President Albert Lebrun of France was up most of the night, before the riot because the Cabinet of that stylish Paris Lawyer Maitre Paul-Boncour was falling --on the issue of this year's budget which French Deputies have threshed with increasing futility for two weeks (TIME, Jan. 30). Final debate dragged through 22 hours. When famed Papa Henri Cheron, stubborn old Norman Finance Minister, demanded an "absolute [balanced] budget" at the cost of drastic tax uppings and salary slashes, he was met by arguments for what was called a "relative budget."
Deputy Leon Blum, leader of the Socialist Party whose votes had been vital in keeping the Paul-Boncour Cabinet in power, attacked Papa Cheron thus: "In a crisis like this all estimates need to be modified from one minute to the next. . . . The pursuit of a rigorous balance is the pursuit of a mirage. . . . If the violence of the remedy aggravates the ill, what will become of your rigid balance? There is nothing to do but approach a balance, and certainly meanwhile one must borrow."

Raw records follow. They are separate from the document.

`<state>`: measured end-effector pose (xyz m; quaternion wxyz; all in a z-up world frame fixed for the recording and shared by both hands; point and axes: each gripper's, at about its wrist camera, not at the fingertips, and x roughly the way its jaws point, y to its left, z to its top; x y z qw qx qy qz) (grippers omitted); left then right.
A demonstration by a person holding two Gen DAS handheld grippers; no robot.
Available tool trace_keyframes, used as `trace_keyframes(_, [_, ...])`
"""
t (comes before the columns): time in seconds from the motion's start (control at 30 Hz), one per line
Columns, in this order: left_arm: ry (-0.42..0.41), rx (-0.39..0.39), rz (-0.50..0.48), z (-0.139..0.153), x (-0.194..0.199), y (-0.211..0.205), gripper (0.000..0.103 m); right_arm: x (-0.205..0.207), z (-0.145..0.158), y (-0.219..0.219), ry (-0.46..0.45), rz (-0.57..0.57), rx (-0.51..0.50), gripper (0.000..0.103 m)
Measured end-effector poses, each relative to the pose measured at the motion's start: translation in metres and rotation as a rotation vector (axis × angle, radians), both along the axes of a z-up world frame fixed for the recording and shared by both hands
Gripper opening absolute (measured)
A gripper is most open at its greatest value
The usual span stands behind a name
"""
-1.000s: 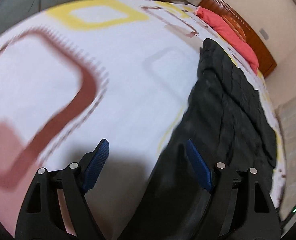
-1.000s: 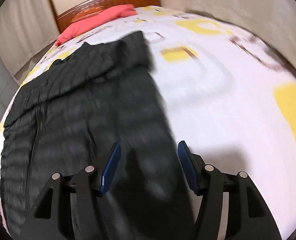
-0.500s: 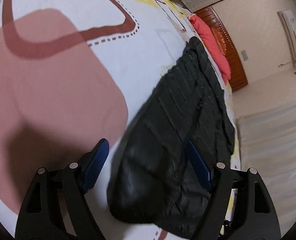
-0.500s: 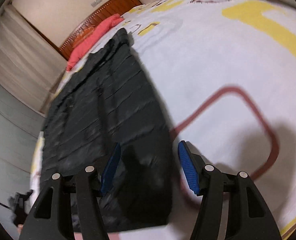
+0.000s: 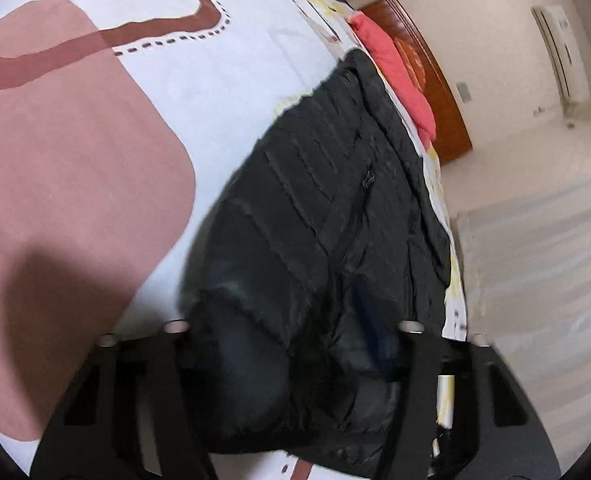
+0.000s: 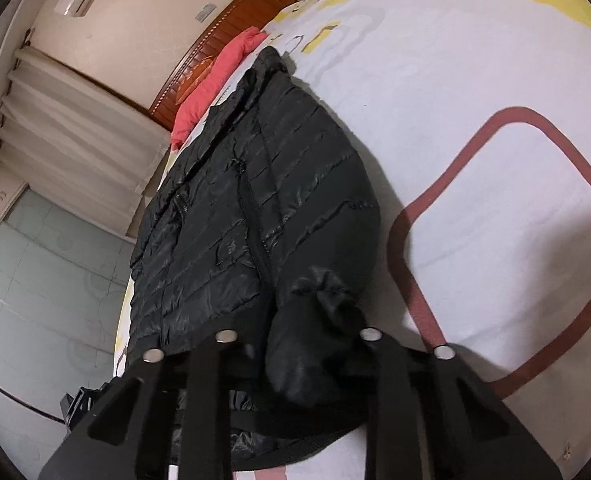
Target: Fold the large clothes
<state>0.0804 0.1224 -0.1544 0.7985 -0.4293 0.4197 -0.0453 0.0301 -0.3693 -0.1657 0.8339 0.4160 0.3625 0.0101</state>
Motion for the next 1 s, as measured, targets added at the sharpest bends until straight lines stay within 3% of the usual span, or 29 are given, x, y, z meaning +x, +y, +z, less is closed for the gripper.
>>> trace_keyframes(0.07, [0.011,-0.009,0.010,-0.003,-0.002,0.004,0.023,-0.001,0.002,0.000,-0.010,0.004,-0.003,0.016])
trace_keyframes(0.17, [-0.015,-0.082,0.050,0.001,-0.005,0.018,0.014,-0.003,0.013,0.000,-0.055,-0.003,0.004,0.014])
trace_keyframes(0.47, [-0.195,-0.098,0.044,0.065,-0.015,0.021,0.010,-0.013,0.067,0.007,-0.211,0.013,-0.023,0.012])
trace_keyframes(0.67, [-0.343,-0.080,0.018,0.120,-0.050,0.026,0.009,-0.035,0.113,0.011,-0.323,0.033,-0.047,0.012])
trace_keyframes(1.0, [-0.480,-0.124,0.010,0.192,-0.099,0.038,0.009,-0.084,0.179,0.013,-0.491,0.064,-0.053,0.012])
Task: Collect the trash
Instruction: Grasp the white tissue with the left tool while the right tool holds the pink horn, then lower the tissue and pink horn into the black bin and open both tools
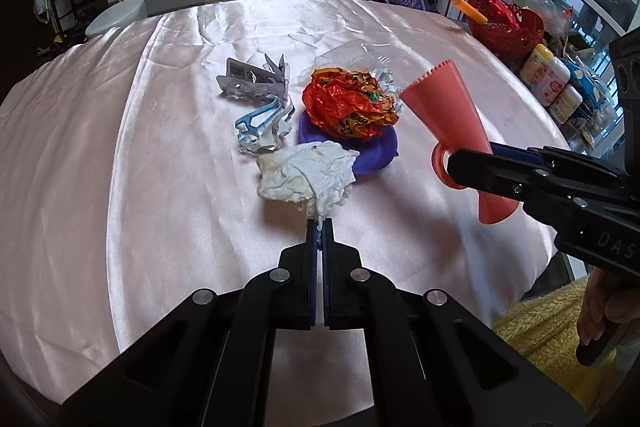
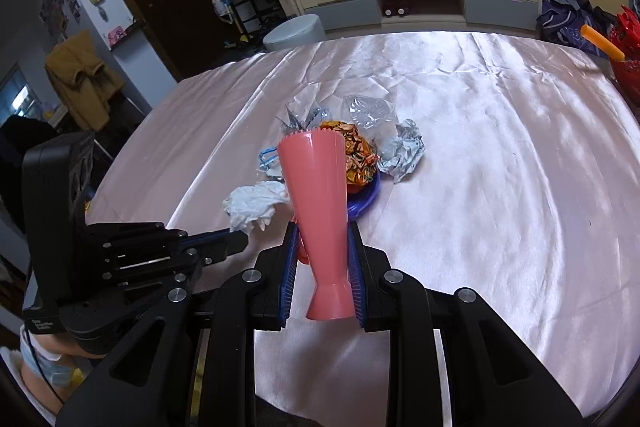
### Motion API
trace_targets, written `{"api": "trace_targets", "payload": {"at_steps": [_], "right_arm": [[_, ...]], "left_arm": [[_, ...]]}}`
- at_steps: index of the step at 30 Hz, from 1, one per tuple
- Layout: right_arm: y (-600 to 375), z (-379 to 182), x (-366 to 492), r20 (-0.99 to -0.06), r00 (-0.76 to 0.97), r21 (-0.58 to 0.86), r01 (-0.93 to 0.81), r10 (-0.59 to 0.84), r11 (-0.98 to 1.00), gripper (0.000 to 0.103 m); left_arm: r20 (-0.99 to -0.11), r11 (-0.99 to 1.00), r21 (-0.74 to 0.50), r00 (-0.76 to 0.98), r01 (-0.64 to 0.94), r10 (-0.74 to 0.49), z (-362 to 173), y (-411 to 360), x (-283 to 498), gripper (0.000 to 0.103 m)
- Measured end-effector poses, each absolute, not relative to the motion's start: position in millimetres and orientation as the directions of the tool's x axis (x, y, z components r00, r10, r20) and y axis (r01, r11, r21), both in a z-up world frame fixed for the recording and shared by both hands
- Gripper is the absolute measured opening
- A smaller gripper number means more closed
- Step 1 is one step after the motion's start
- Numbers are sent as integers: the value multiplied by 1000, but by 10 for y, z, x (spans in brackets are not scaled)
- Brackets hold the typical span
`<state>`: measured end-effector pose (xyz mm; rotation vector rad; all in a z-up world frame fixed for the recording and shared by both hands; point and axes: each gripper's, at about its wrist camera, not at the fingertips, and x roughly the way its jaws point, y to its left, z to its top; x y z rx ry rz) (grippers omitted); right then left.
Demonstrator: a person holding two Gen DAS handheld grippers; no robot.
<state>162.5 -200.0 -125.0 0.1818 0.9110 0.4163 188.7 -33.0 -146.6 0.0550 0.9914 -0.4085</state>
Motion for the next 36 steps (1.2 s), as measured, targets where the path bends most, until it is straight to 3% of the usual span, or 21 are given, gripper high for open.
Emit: {"api": "trace_targets", "payload": {"at_steps": [15, 36], "right_arm": [[-2021, -1175, 740, -714, 540, 358, -267, 446, 895, 25], [-1916, -1946, 50, -811, 420, 355, -200, 407, 913, 25]], "left_arm": [[-774, 924, -146, 541, 352, -329, -1128, -105, 720, 1], [-855, 926, -239, 389, 291, -343, -1986, -14, -109, 1]]}}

Such reasoning had so obvious an appeal to the Chamber that Premier Paul-Boncour threw overboard some of Papa Cheron's most onerous taxes and economies. For a time the Cabinet seemed to have been saved. It won a vote of confidence 348 to 243. The Chamber voted 400 to 181 to sit all night and began to vote sections of the budget, voted 65 of the 150 sections. Suddenly up popped an item of 5% reduction in the pay of civil servants. Socialist objections touched off pandemonium. "My heart is torn," cried stringy-haired Socialist Blum, "but I am unable to vote with my friends!" In an incoherent scramble all sorts of Deputies, eager to curry favor with civil service constituents, followed the Socialist bolt. The Paul-Boncour Cabinet fell at 6 a. m. by a vote of 193 to 390, "guillotined at dawn" like the last (Herriot) Cabinet (TIME, Dec. 26). The Ministers promptly delivered their resignations at the Elysee Palace to President Lebrun.
Elected last May the present Chamber has patently not "found itself." Its Deputies are so assorted that they should (French wiseacres agree) support a Cabinet of the moderate Left. But two such Cabinets have been capriciously kicked out at moments of national crisis. Last week President Albert Lebrun wondered with profound puzzlement whom to pick as the next premier.
"Draft Doumergue!" urged many of the President's advisers. Seemingly, popular ex-President Gaston ("Gastounet") Doumergue was not unwilling to be drafted. Writing coyly from retirement in L'lntransigeant last week he said: "I repeat only what I hear repeated by good folk as they labor in our countryside. . . . Our good people believe--and they are right--that there is a sufficient number of talented men in Parliament to carry the nation through the present, and even through more difficult times. But these talented men must first come to an understanding."
With the ex-President available, in case France's crisis should become so grave as to demand formation of a "National Government" above party, President Lebrun tentatively picked another politician of the moderate Left, told pugnacious Edouard Deladier, son of a baker, once protege of Edouard Herriot and War Minister, under Paul-Boncour, to try to form a Cabinet.
* By this euphemism the National Federated Taxpayers mean: "Let the State stop dole payments."